The Bionic Woman is a sci-fi series that aired for eight episodes in 2007 on NBC. It is a re-imaging of the original series from the 1970’s starring Lindsey Wagner. That series was itself a spin-off of the Six Million Dollar Man, which spun out of the novel Cyborg by Martin Caidin. The character of the Bionic Woman was not a part of the novel and is the creation of series writer Kenneth Johnson. The 2007 series centers around Jaime Wells Sommers, an LA bartender, who receives bionics from her boyfriend, Dr. Will Anthros, after she suffers a near fatal car accident. The rest of the short series shows her adapting to the new “powers” the bionics afford her, her training as an anti-terrorism operative and alternately battling and trying to help Sarah Corvis, the first “Bionic Woman” whose bionics are malfunctioning and who believes that Jamie’s bionics are the key to fixing hers.
Jaime was destined for great things but her life always seemed to get in the way. Born to activist parents who traveled a great deal but always brought back photographs, Jaime developed an early love of photography, which followed her into her school years as part of the school newspaper and the photography club, amongst other scholastic and athletic activities. With neither of her parents being in particularly lucrative professions, Jamie also did a number of local jobs. In her junior year, her mother was diagnosed with malignant stage II breast cancer and Jaime dropped most of her activities to care for her ailing mother. She began to let her academics fall during this period but she still managed to graduate in the upper 7% of her class and was offered a spot at Harvard, but lets the offer go to stay with her mother and support her family which included a little sister who was born years earlier. After four years of caring for her mother, she finally dies and Jamie immediately moves to the west coast and settles in a college town, securing a bartending job and beginning to take classes including a bioethics class taught by Dr. Will Anthros, who she starts dating. I
n a couple of years, her sister Becca, now a teenager, shows up on her doorstep and Jaime once again finds herself having to put her life aside to support a family member.

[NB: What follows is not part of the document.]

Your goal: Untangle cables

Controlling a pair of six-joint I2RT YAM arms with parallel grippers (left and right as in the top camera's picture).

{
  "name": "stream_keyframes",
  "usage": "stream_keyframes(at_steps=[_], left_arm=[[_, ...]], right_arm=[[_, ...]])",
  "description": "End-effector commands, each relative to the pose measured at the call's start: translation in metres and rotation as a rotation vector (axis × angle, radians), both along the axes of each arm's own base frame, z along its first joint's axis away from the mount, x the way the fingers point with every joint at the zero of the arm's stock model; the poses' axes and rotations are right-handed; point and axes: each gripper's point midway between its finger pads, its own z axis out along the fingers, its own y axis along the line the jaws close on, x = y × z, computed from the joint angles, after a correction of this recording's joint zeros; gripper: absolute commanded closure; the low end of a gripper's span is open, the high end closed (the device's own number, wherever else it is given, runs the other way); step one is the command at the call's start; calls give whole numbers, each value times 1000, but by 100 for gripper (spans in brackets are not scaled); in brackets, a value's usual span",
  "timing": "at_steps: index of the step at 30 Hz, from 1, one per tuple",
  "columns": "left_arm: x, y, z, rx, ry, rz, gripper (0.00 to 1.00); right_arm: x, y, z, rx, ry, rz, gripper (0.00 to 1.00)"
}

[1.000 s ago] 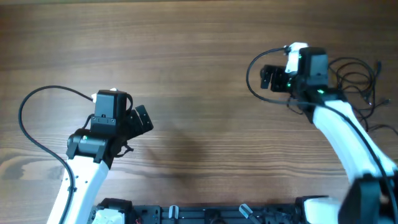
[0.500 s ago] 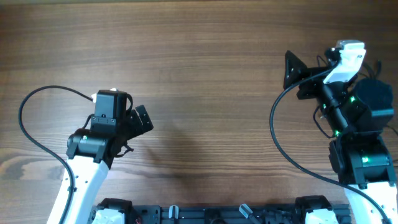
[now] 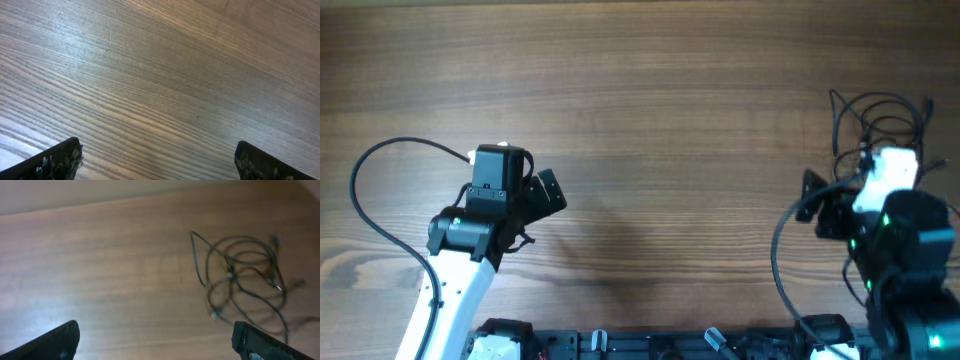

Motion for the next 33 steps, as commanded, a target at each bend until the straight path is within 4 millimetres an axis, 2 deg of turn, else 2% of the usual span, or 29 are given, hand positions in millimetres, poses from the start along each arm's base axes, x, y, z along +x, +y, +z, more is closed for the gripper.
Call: stream_keyframes(at_steps=[1,4,6,9,11,14,21,27,33], left_arm=[[0,-1,-1,-8,2,3,0],[0,-1,-1,-8,2,3,0],[0,-1,-1,-8,2,3,0],[0,-1,-1,-8,2,3,0],[0,-1,-1,-8,2,3,0],[0,-1,-1,-8,2,3,0],[0,-2,-1,-8,2,3,0],[0,-1,-1,-8,2,3,0],[0,-1,-1,-8,2,3,0]], right_arm=[[-16,-9,22,-14,-115,-39,0],[-27,-10,40,-4,-207,-40,0],[-32,-10,41,-4,-218,-40,0],[-43,-11,19,-14,-117,-39,0],[-47,-10,11,-12,-82,-30,0],[-41,-4,16,5,-114,-4,0],[-7,17,21,67,-323,91,0],[0,24,21,90,-641,137,0],[8,27,5,93,-797,154,0]])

It is Will that suggests the bionics his father created to be used on Jamie after her nearly fatal car accident. The bionics include a right arm which endows her with super strength, both legs which allow her to run at superhuman speeds and jump incredibly high, a right eye which gives her 2000/20 vision allowing her to see better than most binoculars, and a right ear that could hear in the lowest band frequencies and over a distance. Her body was also filled by “anthrocites” nanites that can heal her body of injuries and viruses. She also soon found that her eye had a tracking device and her handlers could watch what was happening through her eye. Thankfully, for her own privacy, she learned how to turn that off. She later found that her bionics only had a five year operating life and would slowly start breaking down, as Sarah Corvis’ bionics were breaking down. She could no long turn to Will because Sarah killed him. Then Sarah is approached by a covert anti-terrorist group, who trains her and sends her out on missions. During this period, Sarah vows never to kill with her powers and incorporates her new life as a spy into the life of bartender and surrogate mother to the rebellious Becca. Most of the rest of the series was spent with Jaime mentally and physically adapting to the new bionics in her body, with Jaime’s training as a spy, and discovering who she can trust in the agency.

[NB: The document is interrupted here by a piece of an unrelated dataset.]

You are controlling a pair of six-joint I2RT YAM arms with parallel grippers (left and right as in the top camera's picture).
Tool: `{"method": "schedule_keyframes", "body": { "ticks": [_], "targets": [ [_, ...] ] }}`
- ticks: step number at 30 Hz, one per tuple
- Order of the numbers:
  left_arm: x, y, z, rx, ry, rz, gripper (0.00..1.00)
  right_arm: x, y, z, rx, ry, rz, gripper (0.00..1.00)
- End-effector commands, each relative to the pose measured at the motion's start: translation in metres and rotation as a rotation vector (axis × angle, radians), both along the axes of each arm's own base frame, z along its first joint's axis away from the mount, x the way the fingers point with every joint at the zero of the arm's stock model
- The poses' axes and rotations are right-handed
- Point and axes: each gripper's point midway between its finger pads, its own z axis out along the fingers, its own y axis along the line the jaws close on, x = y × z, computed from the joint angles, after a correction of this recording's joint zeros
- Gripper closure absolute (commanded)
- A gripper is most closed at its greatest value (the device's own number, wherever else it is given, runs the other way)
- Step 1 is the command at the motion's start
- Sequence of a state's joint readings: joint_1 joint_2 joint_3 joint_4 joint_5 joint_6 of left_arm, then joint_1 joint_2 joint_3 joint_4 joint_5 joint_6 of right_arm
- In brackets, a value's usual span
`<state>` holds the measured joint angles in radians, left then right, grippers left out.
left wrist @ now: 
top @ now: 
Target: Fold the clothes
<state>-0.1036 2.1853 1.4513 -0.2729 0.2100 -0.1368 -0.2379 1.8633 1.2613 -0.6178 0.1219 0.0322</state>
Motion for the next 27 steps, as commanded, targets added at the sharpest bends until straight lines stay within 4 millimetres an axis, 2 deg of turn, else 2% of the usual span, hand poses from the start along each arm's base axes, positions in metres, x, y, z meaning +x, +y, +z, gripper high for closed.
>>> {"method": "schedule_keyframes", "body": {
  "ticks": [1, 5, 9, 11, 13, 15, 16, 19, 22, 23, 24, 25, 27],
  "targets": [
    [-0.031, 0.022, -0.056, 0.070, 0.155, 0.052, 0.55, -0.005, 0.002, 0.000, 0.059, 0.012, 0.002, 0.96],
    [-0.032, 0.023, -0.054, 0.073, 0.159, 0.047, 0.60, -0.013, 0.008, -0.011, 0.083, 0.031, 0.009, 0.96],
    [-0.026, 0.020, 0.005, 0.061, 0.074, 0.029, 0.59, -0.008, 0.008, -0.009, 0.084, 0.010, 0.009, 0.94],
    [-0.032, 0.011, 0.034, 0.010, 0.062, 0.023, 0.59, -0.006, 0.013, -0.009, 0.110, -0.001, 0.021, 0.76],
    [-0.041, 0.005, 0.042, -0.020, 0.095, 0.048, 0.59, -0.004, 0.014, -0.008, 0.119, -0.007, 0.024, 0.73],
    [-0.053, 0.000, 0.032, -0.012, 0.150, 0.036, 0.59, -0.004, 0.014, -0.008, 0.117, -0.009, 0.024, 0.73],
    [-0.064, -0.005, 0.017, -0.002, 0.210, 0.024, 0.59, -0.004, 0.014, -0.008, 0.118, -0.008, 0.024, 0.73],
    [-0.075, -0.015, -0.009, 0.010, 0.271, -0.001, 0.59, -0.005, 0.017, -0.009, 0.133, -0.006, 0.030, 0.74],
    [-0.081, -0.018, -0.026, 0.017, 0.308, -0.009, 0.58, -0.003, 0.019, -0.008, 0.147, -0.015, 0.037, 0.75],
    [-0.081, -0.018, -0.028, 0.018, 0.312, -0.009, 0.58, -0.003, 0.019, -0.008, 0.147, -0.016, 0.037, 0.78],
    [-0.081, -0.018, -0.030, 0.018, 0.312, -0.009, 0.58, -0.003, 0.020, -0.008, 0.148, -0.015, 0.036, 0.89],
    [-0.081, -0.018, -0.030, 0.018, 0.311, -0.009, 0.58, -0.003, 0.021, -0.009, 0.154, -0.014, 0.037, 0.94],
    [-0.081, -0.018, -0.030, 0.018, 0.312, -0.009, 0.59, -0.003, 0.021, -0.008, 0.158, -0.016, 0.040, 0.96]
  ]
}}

What killed the Bionic Woman series? There were several things. One was a writers strike. The Writers Guild of America went on strike in mid- November 2007. During the strike all the episodes were aired and NBC said production would resume once the strike was over. However, once the strike was resolved in 2008, Bionic Woman was not on the list of scheduled shows and a later press release sad the eight shows were its first full season and no mention of any revival has been made since. The second was its portrayal of the lead character. In the original, Jamie Sommers was an icon of 70’s women’s liberation. She was a successful teacher and a strong self-assured woman. The new Jaime was a high school dropout and a bartender. Several critics had issues with the dark tones and moods of the show. Even Lindsey Wagner herself said it was darker, gritty and angrier than her portrayal. Critic also called foul on the Matrix like fight scenes with one critic calling the lead character a “martial arts freeboot” and calling for more screen time for Katee Sackhoff’ s evil bionic woman. Lastly, I think the idea of bionics is just too quaint for the modern world. Anyone who knows anything about anatomy realizes that Jaime’s entire skeleton and musculature would have to be reinforced to lift heavy objects with her bionic arm. Also, unless she has an ‘invisible aura’ like the Flash, the friction of running at super speed would, at the very least burn her clothes off. Additionally she would have to close her unaltered eye for fear that a bug or small projectile would slice right through that eye.
Bionic Woman… a good idea, a great cast but ultimately was not meant to be. Some people think that there are some shows that should not be remade and this is apparently one of them.